-- Available data follows --

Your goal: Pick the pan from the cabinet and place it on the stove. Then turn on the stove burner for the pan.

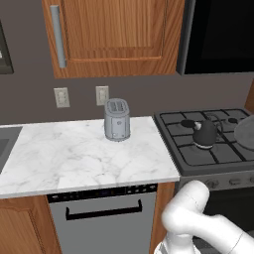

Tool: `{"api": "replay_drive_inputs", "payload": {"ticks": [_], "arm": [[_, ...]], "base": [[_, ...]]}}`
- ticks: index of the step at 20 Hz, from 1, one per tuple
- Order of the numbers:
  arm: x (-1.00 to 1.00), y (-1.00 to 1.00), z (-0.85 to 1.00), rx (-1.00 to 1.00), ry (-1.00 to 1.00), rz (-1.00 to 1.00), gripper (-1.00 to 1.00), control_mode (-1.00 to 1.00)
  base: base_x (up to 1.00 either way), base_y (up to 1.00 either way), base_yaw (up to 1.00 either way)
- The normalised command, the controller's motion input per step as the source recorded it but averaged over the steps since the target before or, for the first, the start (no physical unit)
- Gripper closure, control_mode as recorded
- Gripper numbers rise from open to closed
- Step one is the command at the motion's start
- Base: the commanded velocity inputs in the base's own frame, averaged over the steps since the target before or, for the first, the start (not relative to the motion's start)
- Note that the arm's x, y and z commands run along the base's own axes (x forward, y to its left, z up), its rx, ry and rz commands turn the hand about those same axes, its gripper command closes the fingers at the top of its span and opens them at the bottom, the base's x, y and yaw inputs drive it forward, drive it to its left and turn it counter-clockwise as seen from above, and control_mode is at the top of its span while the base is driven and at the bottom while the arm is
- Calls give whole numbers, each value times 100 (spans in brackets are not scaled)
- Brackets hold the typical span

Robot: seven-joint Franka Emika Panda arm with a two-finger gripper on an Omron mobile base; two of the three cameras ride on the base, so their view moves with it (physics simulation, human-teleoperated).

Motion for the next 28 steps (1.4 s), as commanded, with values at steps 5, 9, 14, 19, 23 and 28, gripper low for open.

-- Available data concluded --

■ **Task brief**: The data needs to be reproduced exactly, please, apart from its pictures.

■ **Your response**:
Your goal: Pick the pan from the cabinet and place it on the stove. Then turn on the stove burner for the pan.


Tool: `{"api": "replay_drive_inputs", "payload": {"ticks": [_], "arm": [[_, ...]], "base": [[_, ...]]}}`
- ticks: index of the step at 20 Hz, from 1, one per tuple
- Order of the numbers:
  arm: x (-1.00 to 1.00), y (-1.00 to 1.00), z (-0.85 to 1.00), rx (-1.00 to 1.00), ry (-1.00 to 1.00), rz (-1.00 to 1.00), gripper (-1.00 to 1.00), control_mode (-1.00 to 1.00)
  base: base_x (up to 1.00 either way), base_y (up to 1.00 either way), base_yaw (up to 1.00 either way)
- The normalised command, the controller's motion input per step as the source recorded it but averaged over the steps since the target before or, for the first, the start (no physical unit)
- Gripper closure, control_mode as recorded
- Gripper numbers rise from open to closed
- Step one is the command at the motion's start
- Base: the commanded velocity inputs in the base's own frame, averaged over the steps since the target before or, for the first, the start (not relative to the motion's start)
- Note that the arm's x, y and z commands run along the base's own axes (x forward, y to its left, z up), its rx, ry and rz commands turn the hand about those same axes, its gripper command closes the fingers at the top of its span and opens them at the bottom, the base's x, y and yaw inputs drive it forward, drive it to its left and turn it counter-clockwise as seen from above, and control_mode is at the top of its span while the base is driven and at the bottom while the arm is
- Calls give whole numbers, each value times 100 (spans in brackets are not scaled)
- Brackets hold the typical span

Robot: seven-joint Franka Emika Panda arm with a two-finger gripper on an Omron mobile base; two of the three cameras ride on the base, so their view moves with it (physics simulation, human-teleoperated).

Motion for the next 28 steps (1.4 s), as commanded, with values at steps 5, 9, 14, 19, 23 and 28, gripper low for open.

That completes the output for this exercise.